## 📊 DATA UNDERSTANDING & CLEANING


In this notebook, we load the raw churn dataset, perform initial exploration to understand its structure, identify missing or inconsistent values, and clean/transform the data so that it’s ready for feature engineering (Notebook 04).

In [None]:
#Import the packages we need
import pandas as pd
import numpy as np


###  Load Dataset



In [None]:
df = pd.read_csv("../data/customer_churn.csv")
#show first few rows to show if it loaded properly
df.head()



### Initial Structure: Shape, Info, and Columns



We check the number of rows and columns, data types, and non-null counts to see if any obvious issues pop up right away.


In [None]:
#Identifying how many rows and columns are in the dataset
print("Dataset shape:", df.shape)

#Identifying the data types and non-null counts
df.info()

#Looking at the column names and trying to get more information generally about what we're working with
print("\nColumns:\n", df.columns.tolist())



- The dataset contains **7,043 rows** and **21 columns**.
- **No columns are missing values** (all non-null counts equal 7,043).
- There are **18 object-type columns** and only **3 numeric columns** (`SeniorCitizen`, `tenure`, and `MonthlyCharges`).
- Notably, **`TotalCharges` is read as an object** even though it should be numeric.

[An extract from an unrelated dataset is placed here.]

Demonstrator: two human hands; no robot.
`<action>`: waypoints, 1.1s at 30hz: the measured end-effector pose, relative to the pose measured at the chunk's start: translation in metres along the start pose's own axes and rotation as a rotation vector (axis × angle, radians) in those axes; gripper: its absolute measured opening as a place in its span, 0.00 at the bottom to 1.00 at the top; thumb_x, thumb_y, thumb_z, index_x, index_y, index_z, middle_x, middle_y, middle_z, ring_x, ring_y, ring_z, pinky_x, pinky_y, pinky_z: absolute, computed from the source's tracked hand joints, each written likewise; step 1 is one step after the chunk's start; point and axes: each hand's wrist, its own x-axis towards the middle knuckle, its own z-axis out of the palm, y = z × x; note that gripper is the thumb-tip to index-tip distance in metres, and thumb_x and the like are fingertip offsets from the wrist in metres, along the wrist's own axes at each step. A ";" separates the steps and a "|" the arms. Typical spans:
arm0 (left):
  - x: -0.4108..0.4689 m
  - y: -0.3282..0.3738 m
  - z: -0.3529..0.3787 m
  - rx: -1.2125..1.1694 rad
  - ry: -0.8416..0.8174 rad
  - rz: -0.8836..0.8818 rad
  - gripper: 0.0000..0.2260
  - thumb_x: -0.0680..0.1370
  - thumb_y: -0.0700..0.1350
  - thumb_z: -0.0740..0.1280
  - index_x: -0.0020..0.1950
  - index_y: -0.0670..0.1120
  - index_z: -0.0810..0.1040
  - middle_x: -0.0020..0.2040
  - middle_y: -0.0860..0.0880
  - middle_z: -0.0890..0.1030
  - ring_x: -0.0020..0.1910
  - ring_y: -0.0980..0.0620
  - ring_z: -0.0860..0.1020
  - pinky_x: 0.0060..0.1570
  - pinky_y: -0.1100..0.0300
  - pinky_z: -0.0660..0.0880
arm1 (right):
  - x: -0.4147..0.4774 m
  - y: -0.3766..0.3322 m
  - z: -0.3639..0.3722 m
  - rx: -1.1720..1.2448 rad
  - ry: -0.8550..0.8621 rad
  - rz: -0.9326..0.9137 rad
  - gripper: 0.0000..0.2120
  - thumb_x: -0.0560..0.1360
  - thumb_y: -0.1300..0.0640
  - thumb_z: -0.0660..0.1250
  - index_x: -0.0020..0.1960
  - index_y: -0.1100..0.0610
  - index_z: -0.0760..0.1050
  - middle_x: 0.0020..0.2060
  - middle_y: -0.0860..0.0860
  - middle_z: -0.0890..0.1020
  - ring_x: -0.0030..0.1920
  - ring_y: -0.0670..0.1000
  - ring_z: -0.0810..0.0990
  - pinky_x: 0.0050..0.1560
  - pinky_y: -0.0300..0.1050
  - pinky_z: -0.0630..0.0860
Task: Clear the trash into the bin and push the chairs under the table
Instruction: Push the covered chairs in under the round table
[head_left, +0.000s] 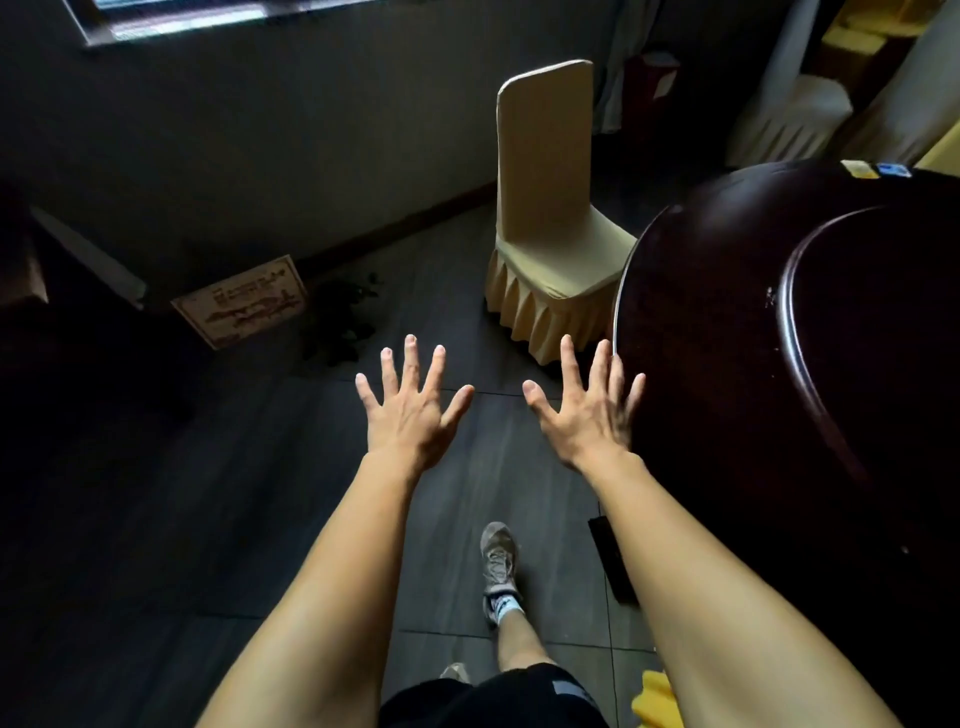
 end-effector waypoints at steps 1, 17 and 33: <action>0.016 -0.002 -0.002 0.003 0.000 -0.004 0.34 0.80 0.70 0.43 0.83 0.57 0.44 0.83 0.49 0.38 0.81 0.41 0.38 0.75 0.32 0.40 | 0.015 -0.004 0.002 0.007 -0.004 -0.003 0.39 0.78 0.27 0.46 0.83 0.43 0.39 0.83 0.62 0.44 0.83 0.61 0.42 0.78 0.67 0.35; 0.285 -0.009 -0.054 0.020 0.003 -0.057 0.33 0.80 0.70 0.43 0.82 0.58 0.43 0.83 0.49 0.36 0.81 0.42 0.37 0.75 0.32 0.41 | 0.320 -0.075 -0.005 0.077 -0.034 -0.036 0.40 0.78 0.27 0.47 0.83 0.42 0.40 0.83 0.61 0.41 0.82 0.62 0.43 0.77 0.68 0.35; 0.555 -0.118 -0.111 0.049 0.030 -0.024 0.36 0.76 0.72 0.38 0.82 0.59 0.41 0.83 0.50 0.36 0.81 0.42 0.37 0.74 0.32 0.41 | 0.559 -0.232 0.023 0.058 -0.005 -0.032 0.40 0.77 0.26 0.44 0.83 0.41 0.38 0.83 0.61 0.40 0.82 0.63 0.43 0.77 0.68 0.35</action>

We will need to convert it to a numeric type in a later step.
- Most object columns correspond to categorical variables (e.g., `gender`, `Partner`, `Contract`, `Churn`), so we’ll handle those appropriately during preprocessing.









### Descriptive Statistics & Unique Values



- Use `.describe()` on numeric columns to spot odd min/max.
- Use `.nunique()` on every column to see how many distinct values each has (especially important for categorical features).


In [None]:
# Numeric summary
print("Numeric summary:\n")
print(df.describe().T)

# Unique counts per column
print("\nUnique counts per column:")
print(df.nunique().sort_values(ascending=False))

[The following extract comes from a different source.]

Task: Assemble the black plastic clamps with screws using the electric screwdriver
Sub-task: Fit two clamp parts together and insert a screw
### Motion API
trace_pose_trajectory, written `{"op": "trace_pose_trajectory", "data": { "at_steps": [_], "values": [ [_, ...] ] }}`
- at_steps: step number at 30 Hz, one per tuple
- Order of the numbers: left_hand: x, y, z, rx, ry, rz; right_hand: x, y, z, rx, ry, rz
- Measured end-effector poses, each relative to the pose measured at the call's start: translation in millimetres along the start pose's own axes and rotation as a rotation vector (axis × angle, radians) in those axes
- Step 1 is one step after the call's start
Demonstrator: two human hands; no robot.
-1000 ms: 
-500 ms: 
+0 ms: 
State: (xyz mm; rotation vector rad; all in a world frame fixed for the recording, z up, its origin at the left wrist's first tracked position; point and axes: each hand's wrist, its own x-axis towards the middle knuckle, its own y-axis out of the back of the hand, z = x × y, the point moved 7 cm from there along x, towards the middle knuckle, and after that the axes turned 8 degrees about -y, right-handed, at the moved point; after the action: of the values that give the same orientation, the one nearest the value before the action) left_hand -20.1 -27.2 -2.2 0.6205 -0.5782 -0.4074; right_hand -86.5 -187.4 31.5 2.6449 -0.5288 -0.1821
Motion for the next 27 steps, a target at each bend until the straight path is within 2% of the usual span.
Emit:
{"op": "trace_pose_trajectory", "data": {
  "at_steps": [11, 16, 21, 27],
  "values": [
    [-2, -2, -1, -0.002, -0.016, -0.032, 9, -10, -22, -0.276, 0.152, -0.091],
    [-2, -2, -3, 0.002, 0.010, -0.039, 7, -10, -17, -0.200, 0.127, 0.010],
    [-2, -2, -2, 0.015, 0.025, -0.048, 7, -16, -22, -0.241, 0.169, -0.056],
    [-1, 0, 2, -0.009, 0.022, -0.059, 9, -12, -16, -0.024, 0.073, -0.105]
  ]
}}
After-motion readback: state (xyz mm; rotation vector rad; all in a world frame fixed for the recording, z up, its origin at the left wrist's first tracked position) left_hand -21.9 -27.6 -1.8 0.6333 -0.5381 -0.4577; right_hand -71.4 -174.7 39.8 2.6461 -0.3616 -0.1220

- From the `.describe()` summary, we observe that `MonthlyCharges` and `tenure` have a wide range of values, suggesting they may play an important role in predicting churn.
- `SeniorCitizen` is binary but encoded as integers (0 or 1), so it’s fine as-is for modeling.
- The `TotalCharges` column has 6531 unique values, yet the dataset has 7043 rows — this discrepancy suggests **missing or non-numeric values** that need to be cleaned.
- Categorical features mostly have 2 or 3 unique values, so they’ll be easy to encode later.
- `customerID` is a unique identifier with no modeling value — we’ll drop it eventually.


In [None]:
# Checking problematic values in TotalCharges
print("Non-numeric 'TotalCharges' rows:")
print(df[pd.to_numeric(df["TotalCharges"], errors="coerce").isna()][["customerID", "tenure", "TotalCharges"]])


In [None]:
# Convert TotalCharges to numeric, forcing invalid strings to NaN
df["TotalCharges"] = pd.to_numeric(df["TotalCharges"], errors='coerce')

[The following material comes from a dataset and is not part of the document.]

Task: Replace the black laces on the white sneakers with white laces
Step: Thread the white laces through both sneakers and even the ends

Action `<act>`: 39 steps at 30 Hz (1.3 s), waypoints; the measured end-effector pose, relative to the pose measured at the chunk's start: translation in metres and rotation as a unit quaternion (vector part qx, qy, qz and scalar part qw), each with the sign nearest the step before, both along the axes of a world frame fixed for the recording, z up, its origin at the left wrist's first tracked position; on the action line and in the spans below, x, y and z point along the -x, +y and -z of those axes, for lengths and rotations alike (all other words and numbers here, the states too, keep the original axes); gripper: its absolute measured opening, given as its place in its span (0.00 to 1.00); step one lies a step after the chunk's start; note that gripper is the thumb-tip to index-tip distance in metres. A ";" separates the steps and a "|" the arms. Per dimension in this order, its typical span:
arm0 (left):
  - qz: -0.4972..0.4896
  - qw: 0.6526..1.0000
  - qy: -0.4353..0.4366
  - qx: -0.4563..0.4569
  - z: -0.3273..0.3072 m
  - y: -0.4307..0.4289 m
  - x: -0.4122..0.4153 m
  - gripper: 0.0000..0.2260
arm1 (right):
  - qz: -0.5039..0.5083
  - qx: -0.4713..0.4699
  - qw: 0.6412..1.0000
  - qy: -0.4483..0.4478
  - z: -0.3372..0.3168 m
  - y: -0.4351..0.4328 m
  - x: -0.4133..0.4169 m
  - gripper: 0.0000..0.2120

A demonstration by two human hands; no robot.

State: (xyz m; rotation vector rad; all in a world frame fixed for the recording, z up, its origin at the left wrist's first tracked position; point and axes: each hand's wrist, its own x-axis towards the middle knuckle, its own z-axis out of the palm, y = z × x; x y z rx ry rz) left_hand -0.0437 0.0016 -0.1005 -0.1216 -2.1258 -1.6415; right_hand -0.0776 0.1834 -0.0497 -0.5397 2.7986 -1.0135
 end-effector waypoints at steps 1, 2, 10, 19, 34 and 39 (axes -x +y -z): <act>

# Drop rows where TotalCharges is NaN
df = df[df["TotalCharges"].notnull()]

# Reset index after dropping rows
df.reset_index(drop=True, inplace=True)


- We discovered that 11 rows had blank strings in the `TotalCharges` column, all with `tenure = 0`. These are likely new customers who haven't been billed yet.
- We converted the column to numeric, coercing invalid entries to `NaN`, and then removed those rows since they don't offer meaningful information for churn prediction.
- Index was reset to keep the dataset clean and continuous.


### Checking for duplicated rows
- We check for duplicate rows in the dataset. Duplicate records could distort model learning and skew metrics.


In [None]:

duplicates = df.duplicated().sum()
print(f"Number of duplicate rows: {duplicates}")


## Checking for missing values
- `.info()` earlier said everything was non-null. We know that the "TotalCharges" column had empty strings which pandas doesn't count as missing.
-We go deeper looking for empty strings or white spaces pretending to be real data.

In [None]:
# Check for missing values (NaNs)
print("Missing values (NaNs):\n", df.isna().sum())

# Check for empty strings or spaces in object columns
print("\nEmpty strings or whitespace in object columns:\n")
for col in df.select_dtypes(include='object'):
    empty_count = df[col].apply(lambda x: isinstance(x, str) and x.strip() == "").sum()
    if empty_count > 0:
        print(f"{col}: {empty_count}")


-We verified the dataset for both traditional missing values (NaN) and hidden missing indicators like empty strings or whitespaces.
-No NaN values were found in any column.
-No object-type columns contained empty or whitespace-only entries.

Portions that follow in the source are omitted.